#### EXERCISE AIM
Your output should be the full listing, unchanged.
━━━━━━
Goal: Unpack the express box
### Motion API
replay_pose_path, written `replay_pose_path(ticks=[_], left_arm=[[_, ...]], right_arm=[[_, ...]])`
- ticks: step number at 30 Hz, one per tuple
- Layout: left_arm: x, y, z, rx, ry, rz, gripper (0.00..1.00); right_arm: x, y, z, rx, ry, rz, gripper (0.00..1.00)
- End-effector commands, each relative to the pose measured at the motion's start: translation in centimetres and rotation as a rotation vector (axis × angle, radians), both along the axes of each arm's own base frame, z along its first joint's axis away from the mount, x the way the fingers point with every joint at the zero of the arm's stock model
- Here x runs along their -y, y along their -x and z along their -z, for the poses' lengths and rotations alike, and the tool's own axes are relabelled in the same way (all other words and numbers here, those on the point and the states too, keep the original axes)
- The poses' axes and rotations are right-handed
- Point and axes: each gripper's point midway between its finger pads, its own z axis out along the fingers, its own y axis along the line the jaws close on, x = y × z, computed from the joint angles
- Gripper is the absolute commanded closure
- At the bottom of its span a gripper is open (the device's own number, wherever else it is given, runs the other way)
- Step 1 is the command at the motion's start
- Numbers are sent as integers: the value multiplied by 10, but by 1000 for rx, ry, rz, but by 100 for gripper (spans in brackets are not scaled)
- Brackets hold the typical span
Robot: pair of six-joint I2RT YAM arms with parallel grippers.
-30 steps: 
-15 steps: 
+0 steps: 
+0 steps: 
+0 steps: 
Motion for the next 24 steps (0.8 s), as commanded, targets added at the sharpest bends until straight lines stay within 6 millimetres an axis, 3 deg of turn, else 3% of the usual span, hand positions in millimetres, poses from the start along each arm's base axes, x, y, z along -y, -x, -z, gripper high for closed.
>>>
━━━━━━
#### SOLUTION TO THIS TASK
Goal: Unpack the express box
### Motion API
replay_pose_path, written `replay_pose_path(ticks=[_], left_arm=[[_, ...]], right_arm=[[_, ...]])`
- ticks: step number at 30 Hz, one per tuple
- Layout: left_arm: x, y, z, rx, ry, rz, gripper (0.00..1.00); right_arm: x, y, z, rx, ry, rz, gripper (0.00..1.00)
- End-effector commands, each relative to the pose measured at the motion's start: translation in centimetres and rotation as a rotation vector (axis × angle, radians), both along the axes of each arm's own base frame, z along its first joint's axis away from the mount, x the way the fingers point with every joint at the zero of the arm's stock model
- Here x runs along their -y, y along their -x and z along their -z, for the poses' lengths and rotations alike, and the tool's own axes are relabelled in the same way (all other words and numbers here, those on the point and the states too, keep the original axes)
- The poses' axes and rotations are right-handed
- Point and axes: each gripper's point midway between its finger pads, its own z axis out along the fingers, its own y axis along the line the jaws close on, x = y × z, computed from the joint angles
- Gripper is the absolute commanded closure
- At the bottom of its span a gripper is open (the device's own number, wherever else it is given, runs the other way)
- Step 1 is the command at the motion's start
- Numbers are sent as integers: the value multiplied by 10, but by 1000 for rx, ry, rz, but by 100 for gripper (spans in brackets are not scaled)
- Brackets hold the typical span
Robot: pair of six-joint I2RT YAM arms with parallel grippers.
-30 steps: 
-15 steps: 
+0 steps: 
+0 steps: 
+0 steps: 
Motion for the next 24 steps (0.8 s), as commanded, targets added at the sharpest bends until straight lines stay within 6 millimetres an axis, 3 deg of turn, else 3% of the usual span, hand positions in millimetres, poses from the start along each arm's base axes, x, y, z along -y, -x, -z, gripper high for closed.
>>>

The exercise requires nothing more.